Réuni à Yaoundé du 29 au 30 juin 2026 pour le #market sounding dédié à la réhabilitation de la SONARA, le gouvernement cherche des voies de sortie de crise. Participant à cette rencontre, Joël Owona, économiste et vice-président de la société de bourse #Beko Capital Advisory , analyse l’impact de la dépendance énergétique sur la croissance du pays. Invité sur le plateau de CRTV News, il revient sur le poids des subventions aux carburants et explore les pistes de relance à travers le partenariat public-privé (PPP).Lire l’interview retranscrit par Forum Libre…
Le Cameroun a englouti jusqu’à 1 000 milliards de francs CFA en une seule année — c’était en 2022 — pour subventionner le carburant importé à cause de la paralysie de la Sonara. En tant qu’économiste et vice-président de #Beko Capital Advisory, est-ce que ce modèle d’importation massive n’est pas en train d’asphyxier silencieusement notre croissance économique ?
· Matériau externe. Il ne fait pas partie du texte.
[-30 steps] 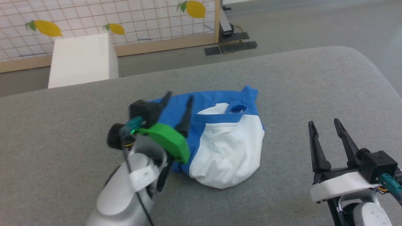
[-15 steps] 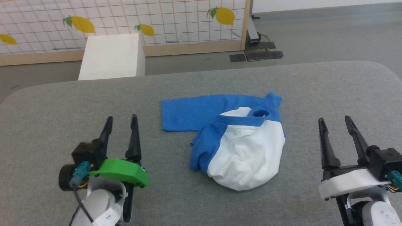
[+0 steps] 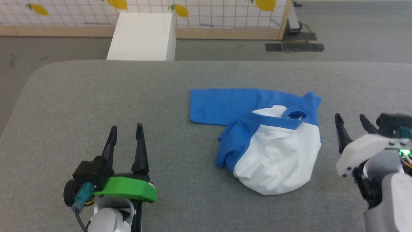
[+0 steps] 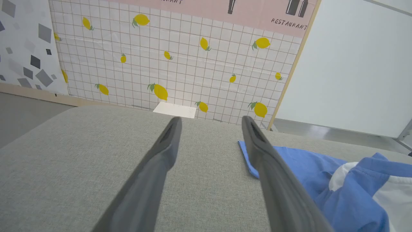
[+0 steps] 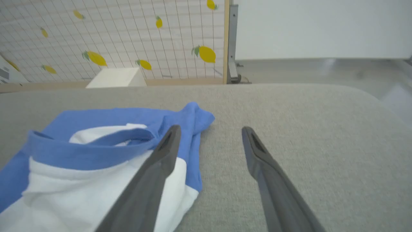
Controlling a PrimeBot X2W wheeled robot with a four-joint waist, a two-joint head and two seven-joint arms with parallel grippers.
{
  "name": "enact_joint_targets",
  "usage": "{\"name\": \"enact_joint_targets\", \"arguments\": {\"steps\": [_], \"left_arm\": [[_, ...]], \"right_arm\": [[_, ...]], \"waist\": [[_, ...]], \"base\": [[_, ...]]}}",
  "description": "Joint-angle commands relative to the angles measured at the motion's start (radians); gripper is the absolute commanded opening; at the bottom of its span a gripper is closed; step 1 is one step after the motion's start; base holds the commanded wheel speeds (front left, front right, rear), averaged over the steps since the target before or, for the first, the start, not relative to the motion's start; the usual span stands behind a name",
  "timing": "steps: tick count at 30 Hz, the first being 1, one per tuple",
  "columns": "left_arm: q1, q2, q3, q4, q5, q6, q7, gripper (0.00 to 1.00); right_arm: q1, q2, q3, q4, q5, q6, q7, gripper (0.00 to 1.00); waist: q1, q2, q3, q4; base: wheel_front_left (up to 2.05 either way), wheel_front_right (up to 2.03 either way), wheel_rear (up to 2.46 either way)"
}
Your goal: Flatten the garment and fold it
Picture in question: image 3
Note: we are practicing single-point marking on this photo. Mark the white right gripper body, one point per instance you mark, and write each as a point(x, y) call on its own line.
point(360, 149)

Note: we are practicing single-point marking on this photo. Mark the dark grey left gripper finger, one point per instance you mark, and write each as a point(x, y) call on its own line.
point(140, 154)
point(110, 145)

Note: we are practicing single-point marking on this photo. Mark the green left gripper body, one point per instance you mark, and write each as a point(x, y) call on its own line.
point(128, 188)

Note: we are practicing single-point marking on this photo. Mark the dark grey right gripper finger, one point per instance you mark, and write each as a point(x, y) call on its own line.
point(343, 135)
point(368, 126)

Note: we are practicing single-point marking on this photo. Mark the blue and white long-sleeve shirt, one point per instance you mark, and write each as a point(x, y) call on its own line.
point(276, 151)

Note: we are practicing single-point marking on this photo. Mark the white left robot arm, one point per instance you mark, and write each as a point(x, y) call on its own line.
point(109, 220)

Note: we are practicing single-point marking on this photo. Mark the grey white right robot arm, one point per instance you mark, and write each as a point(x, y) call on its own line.
point(396, 199)

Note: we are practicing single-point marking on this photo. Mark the grey fabric table cover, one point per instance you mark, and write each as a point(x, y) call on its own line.
point(96, 106)

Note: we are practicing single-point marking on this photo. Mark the small black floor patch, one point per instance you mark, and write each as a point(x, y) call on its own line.
point(274, 47)

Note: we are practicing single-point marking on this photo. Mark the white rectangular box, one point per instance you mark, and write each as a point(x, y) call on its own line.
point(141, 37)

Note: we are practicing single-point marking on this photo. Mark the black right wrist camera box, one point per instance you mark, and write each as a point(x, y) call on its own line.
point(392, 124)

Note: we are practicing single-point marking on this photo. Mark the large dark floor base plate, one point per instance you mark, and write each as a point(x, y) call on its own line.
point(302, 46)
Joël Owona : Le mot « asphyxier » est faible. On parle ici d’un frein structurel à l’économie et au développement de l’investissement public. Depuis 2019, cela fait déjà 7 ans que le Cameroun importe massivement du carburant pour pouvoir approvisionner les réservoirs des Camerounais. Cela pèse énormément sur le budget de l’État, qui est de plus en plus déficitaire. Nous observons aussi les pressions exercées sur les différentes réserves de change.
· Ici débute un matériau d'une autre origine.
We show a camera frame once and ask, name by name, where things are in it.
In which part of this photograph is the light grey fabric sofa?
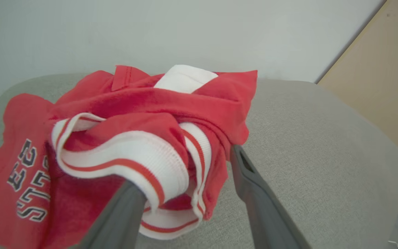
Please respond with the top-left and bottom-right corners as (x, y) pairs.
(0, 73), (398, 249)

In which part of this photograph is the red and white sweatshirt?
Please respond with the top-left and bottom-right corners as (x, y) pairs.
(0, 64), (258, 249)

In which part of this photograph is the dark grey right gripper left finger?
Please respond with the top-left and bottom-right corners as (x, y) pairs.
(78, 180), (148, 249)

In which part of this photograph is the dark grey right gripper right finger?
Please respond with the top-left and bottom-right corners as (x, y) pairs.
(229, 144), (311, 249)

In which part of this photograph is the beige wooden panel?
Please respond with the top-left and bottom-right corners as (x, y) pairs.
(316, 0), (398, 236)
À ce rythme-là, le coût d’opportunité est gigantesque. Cela signifie que nous aurions pu financer des kilomètres de routes bitumées ou des infrastructures énergétiques — notamment le transport de l’électricité, qui représente l’un des défis majeurs actuels du Cameroun —, sans oublier les investissements dans le capital humain, qui reste la matière première du pays, et j’en passe.
Et justement, le fait que le Cameroun ne raffine plus son propre pétrole et dépend des traders internationaux pèse sur notre balance commerciale. Est-ce que cette vulnérabilité énergétique ne dégrade pas la signature du Cameroun auprès des investisseurs internationaux et surtout des agences de notation, rendant ainsi les levées de fonds de plus en plus chères ?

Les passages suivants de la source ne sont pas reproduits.